# [Task brief]
The lines from the top of the material through the line with "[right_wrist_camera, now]" are to be set down exactly. Leave the pictures out.

"""

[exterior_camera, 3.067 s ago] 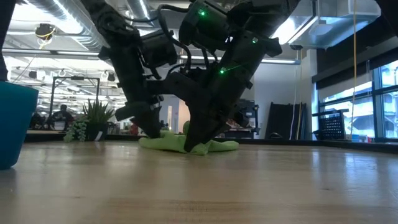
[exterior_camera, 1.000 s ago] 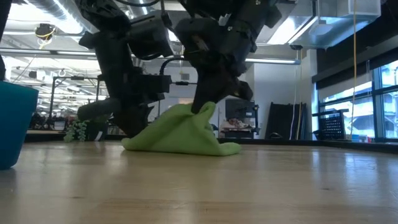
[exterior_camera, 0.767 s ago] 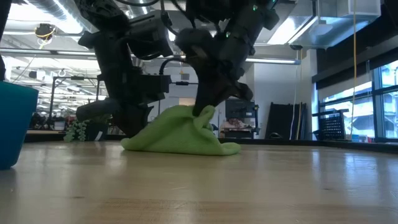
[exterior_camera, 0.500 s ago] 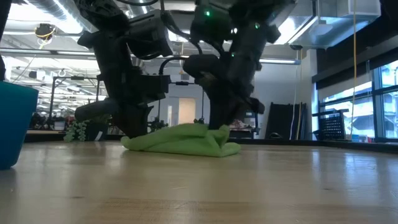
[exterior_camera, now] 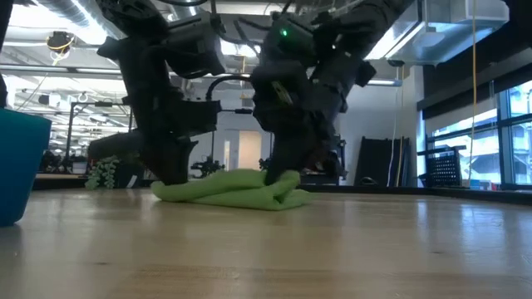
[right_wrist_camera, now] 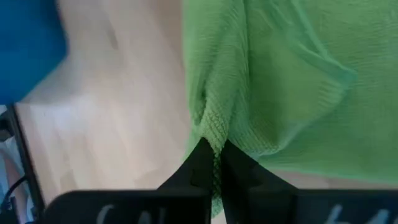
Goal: Fold microfiber towels
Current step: Fold the green microfiber cloth
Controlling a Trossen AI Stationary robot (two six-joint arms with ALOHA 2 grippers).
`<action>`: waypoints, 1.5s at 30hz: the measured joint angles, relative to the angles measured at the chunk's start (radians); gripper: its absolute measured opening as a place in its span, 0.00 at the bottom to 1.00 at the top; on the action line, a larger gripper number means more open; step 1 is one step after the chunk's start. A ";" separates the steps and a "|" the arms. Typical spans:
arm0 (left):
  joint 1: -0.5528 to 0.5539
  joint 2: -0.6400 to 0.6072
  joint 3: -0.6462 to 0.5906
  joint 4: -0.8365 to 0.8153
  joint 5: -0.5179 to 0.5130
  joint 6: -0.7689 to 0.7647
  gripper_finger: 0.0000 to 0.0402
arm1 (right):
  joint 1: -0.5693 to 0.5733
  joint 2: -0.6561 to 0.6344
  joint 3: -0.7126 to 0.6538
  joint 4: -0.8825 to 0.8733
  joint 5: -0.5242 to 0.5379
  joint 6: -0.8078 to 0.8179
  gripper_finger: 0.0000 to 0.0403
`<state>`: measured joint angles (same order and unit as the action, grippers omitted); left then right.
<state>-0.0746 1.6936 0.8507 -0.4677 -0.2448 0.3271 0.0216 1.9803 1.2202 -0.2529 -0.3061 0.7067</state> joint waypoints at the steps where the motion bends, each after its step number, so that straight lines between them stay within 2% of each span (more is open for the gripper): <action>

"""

# [Completed task]
[exterior_camera, 3.067 s ago] 
[exterior_camera, 1.000 s ago] 
[exterior_camera, 0.767 s ago] 
[exterior_camera, 0.500 s ago] 
[exterior_camera, now] 
[right_wrist_camera, now] 

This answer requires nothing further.